- _PROBLEM DESCRIPTION_: Write only the number of lines in the records beneath that hold "thumb".

- _EXCERPTED RECORDS_:
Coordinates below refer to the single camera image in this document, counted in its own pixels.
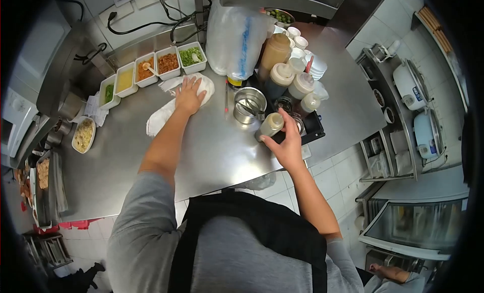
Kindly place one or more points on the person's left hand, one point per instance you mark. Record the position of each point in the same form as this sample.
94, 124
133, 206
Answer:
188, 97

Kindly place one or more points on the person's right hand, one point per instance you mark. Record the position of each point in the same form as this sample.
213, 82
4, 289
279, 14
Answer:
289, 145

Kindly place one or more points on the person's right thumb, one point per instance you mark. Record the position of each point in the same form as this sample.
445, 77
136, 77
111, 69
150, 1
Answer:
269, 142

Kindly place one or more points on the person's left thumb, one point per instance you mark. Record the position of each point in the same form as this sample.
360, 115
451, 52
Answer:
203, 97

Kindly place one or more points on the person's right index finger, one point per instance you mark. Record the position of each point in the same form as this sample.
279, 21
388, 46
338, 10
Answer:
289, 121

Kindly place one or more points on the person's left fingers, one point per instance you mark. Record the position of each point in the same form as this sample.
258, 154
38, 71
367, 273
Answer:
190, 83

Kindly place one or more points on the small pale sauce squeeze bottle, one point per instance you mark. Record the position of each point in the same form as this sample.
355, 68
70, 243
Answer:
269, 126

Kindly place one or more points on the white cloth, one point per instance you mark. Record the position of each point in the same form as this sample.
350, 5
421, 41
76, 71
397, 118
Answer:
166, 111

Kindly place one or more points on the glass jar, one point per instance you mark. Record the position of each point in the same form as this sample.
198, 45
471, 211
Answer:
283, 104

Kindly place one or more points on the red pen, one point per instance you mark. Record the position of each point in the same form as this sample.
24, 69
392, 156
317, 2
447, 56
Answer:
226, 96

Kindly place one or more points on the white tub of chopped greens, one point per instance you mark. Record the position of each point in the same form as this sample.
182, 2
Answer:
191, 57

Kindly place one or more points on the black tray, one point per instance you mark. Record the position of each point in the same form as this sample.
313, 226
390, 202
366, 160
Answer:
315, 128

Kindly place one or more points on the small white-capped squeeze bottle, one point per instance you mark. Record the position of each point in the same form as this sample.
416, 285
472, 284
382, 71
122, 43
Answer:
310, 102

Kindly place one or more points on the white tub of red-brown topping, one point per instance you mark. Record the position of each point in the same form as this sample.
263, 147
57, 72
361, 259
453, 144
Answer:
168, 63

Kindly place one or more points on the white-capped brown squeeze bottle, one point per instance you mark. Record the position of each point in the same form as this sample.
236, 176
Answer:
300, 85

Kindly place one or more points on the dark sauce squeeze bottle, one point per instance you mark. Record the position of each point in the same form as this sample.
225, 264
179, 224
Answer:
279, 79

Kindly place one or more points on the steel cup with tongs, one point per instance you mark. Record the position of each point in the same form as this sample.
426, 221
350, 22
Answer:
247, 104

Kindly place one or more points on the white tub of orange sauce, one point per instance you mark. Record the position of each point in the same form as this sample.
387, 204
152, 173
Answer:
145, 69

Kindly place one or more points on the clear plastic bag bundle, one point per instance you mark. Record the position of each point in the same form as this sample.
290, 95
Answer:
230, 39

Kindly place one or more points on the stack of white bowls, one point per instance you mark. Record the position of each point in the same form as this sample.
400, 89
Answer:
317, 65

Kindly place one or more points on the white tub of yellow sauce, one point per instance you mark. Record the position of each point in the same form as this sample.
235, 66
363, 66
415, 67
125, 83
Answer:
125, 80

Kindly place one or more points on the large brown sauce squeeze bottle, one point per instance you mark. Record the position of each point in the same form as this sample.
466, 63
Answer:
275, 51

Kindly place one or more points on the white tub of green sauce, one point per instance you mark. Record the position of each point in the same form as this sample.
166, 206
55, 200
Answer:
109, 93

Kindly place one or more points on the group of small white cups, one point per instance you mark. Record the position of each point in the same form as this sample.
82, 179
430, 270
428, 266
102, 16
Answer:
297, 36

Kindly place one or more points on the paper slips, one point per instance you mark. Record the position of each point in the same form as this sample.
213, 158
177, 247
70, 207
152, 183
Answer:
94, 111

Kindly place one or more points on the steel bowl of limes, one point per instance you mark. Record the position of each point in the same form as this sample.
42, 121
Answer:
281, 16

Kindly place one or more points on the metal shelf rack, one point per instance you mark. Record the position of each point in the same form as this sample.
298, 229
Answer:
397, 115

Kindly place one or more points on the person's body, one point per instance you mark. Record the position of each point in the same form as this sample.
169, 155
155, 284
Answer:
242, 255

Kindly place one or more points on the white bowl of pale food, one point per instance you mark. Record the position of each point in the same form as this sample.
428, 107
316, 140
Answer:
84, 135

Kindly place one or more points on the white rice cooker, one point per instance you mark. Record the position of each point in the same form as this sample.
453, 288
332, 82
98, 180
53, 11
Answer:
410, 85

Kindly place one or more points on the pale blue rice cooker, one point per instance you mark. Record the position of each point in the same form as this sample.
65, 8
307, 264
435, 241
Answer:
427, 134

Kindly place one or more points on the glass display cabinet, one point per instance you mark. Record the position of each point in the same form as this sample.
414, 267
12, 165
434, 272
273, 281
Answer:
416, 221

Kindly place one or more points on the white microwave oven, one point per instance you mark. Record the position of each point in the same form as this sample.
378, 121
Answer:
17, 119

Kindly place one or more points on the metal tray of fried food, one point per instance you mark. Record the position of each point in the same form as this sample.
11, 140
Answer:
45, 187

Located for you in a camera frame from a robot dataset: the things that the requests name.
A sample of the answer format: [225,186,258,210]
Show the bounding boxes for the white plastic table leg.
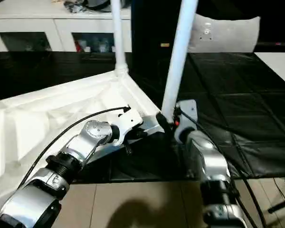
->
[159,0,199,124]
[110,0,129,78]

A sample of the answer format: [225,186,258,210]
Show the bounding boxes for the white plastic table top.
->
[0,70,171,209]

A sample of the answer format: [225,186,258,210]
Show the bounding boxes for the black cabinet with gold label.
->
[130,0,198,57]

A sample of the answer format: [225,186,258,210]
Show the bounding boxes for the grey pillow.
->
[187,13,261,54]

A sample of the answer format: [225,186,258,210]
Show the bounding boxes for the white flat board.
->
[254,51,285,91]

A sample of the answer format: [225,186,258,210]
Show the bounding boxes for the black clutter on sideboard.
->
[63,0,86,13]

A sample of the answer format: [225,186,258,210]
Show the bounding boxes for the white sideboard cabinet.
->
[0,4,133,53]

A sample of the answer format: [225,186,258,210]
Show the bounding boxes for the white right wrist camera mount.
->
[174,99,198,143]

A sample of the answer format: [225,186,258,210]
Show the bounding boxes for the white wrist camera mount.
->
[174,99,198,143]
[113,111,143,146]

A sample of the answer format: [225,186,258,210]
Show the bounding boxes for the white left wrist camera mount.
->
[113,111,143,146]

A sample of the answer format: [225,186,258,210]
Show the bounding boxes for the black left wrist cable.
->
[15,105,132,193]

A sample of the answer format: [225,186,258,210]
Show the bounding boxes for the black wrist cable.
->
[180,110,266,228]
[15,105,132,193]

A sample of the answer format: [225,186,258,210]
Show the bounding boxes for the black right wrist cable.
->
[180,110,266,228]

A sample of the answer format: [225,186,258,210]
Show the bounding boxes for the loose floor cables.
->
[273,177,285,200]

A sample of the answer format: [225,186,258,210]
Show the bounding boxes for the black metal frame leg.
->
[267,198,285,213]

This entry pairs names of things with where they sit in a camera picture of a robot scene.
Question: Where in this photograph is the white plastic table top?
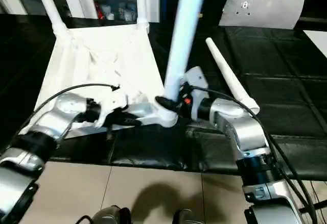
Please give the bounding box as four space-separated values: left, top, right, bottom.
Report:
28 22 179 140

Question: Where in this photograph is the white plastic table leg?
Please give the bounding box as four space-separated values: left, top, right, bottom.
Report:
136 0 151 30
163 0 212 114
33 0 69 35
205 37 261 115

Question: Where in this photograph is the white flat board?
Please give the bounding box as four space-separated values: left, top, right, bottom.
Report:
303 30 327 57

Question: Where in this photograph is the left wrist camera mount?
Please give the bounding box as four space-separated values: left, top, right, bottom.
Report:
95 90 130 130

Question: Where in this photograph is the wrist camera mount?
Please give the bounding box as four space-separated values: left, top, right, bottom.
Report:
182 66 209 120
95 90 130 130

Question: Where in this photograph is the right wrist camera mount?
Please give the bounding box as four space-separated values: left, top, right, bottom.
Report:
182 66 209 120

- _RESPONSE BOX_: 2